Proprietários brasileiros no exterior precisam informar imóveis em sua declaração anual ao governo
Contribuintes brasileiros que possuem imóveis no exterior precisam informar esses bens na declaração do Imposto de Renda anual e declarar corretamente os rendimentos obtidos com aluguel ou lucro na venda da propriedade. A Receita Federal exige dados sobre o imóvel, incluindo tipo, país onde está localizado e valor convertido para reais. Erros comuns incluem não declarar corretamente a propriedade e converter valores incorretamente para reais
A compra e posse de imóveis no exterior por brasileiros têm se tornado uma tendência crescente, seja para fins de investimento ou uso pessoal. Destinos populares entre os investidores incluem Miami, Orlando e Lisboa. No entanto, a propriedade de bens fora do país traz consigo obrigações fiscais no Brasil.
Contribuintes brasileiros que possuem imóveis em outros países devem informar esses bens na declaração do Imposto de Renda anual e declarar corretamente os rendimentos obtidos com aluguel ou lucro na venda da propriedade. A Receita Federal exige a divulgação dos dados sobre o imóvel, incluindo tipo, país onde está localizado, data de compra e valor convertido para reais.
A conversão do valor deve ser feita usando a cotação do dólar fixada pelo Banco Central na data da compra. Atualizações de valor só podem ocorrer em casos específicos como reformas ou melhorias que aumentem o custo do bem. Além disso, rendimentos recebidos com aluguel também precisam ser informados e declarados.

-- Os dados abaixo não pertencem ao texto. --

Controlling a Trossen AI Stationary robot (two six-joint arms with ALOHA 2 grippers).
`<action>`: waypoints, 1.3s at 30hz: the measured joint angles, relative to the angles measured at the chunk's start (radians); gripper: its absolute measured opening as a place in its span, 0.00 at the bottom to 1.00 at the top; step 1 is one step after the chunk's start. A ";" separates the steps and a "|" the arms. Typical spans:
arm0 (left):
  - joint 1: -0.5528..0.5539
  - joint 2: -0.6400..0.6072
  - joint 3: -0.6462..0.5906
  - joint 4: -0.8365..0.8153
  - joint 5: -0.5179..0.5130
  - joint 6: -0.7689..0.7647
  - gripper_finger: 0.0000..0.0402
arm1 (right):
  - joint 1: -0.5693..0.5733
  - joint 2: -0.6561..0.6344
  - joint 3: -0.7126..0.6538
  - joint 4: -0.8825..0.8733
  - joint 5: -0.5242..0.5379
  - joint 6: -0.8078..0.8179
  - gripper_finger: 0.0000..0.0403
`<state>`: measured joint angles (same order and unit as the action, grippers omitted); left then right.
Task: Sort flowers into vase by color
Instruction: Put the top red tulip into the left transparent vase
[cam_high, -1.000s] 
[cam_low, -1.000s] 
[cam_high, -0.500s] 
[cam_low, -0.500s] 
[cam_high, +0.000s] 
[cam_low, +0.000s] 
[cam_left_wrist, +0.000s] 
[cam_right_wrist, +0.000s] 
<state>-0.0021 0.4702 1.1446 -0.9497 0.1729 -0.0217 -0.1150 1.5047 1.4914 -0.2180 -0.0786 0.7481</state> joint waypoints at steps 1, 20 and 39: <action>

De acordo com especialistas, os erros mais comuns cometidos ao declarar imóveis no exterior incluem não declarar corretamente a propriedade, converter valores incorretamente para reais e deixar de informar rendimentos recebidos. Para evitar problemas fiscais, é recomendável manter registros completos da compra dos bens, rendimentos e impostos pagos.
A fiscalização internacional tem se intensificado nos últimos anos com a troca de dados entre instituições financeiras brasileiras e autoridades estrangeiras por meio de acordos. Isso aumenta a capacidade do governo em cruzar informações sobre ativos mantidos fora do país, tornando essencial para os proprietários manterem seus registros atualizados.
A declaração dos imóveis no exterior é obrigatória apenas se o contribuinte estiver sujeito às regras gerais da Receita Federal. Seja qual for a situação, a informação precisa ser incluída na ficha Bens e Direitos da declaração anual.
Quando um imóvel é vendido, pode haver incidência de imposto sobre o ganho de capital no Brasil. O cálculo considera a diferença entre o valor de venda e o custo do bem, ambos convertidos para reais conforme as regras aplicáveis. A alíquota básica aplicada é de 15%, podendo chegar a 22,5% se o lucro for alto.
Contribuintes podem compensar impostos pagos no exterior na declaração brasileira em casos específicos como acordo para evitar bitributação entre países ou regra de reciprocidade tributária reconhecida pela Receita. A possibilidade de abatimento ajuda a reduzir o risco de dupla tributação, embora não elimine completamente o custo fiscal.
A intensificação da fiscalização internacional e os acordos entre instituições financeiras brasileira e estrangeiras aumentam a capacidade do governo em cruzar informações sobre ativos mantidos fora do país. Isso torna essencial para os proprietários manterem seus registros atualizados, evitando problemas fiscais com a Receita Federal no Brasil.
É importante lembrar que apenas imóveis cujo valor de venda seja superior ao custo de compra são considerados ativos financeiros e devem ser declarados na declaração do Imposto de Renda. Em alguns casos, o imposto sobre renda pode chegar a 27,5%.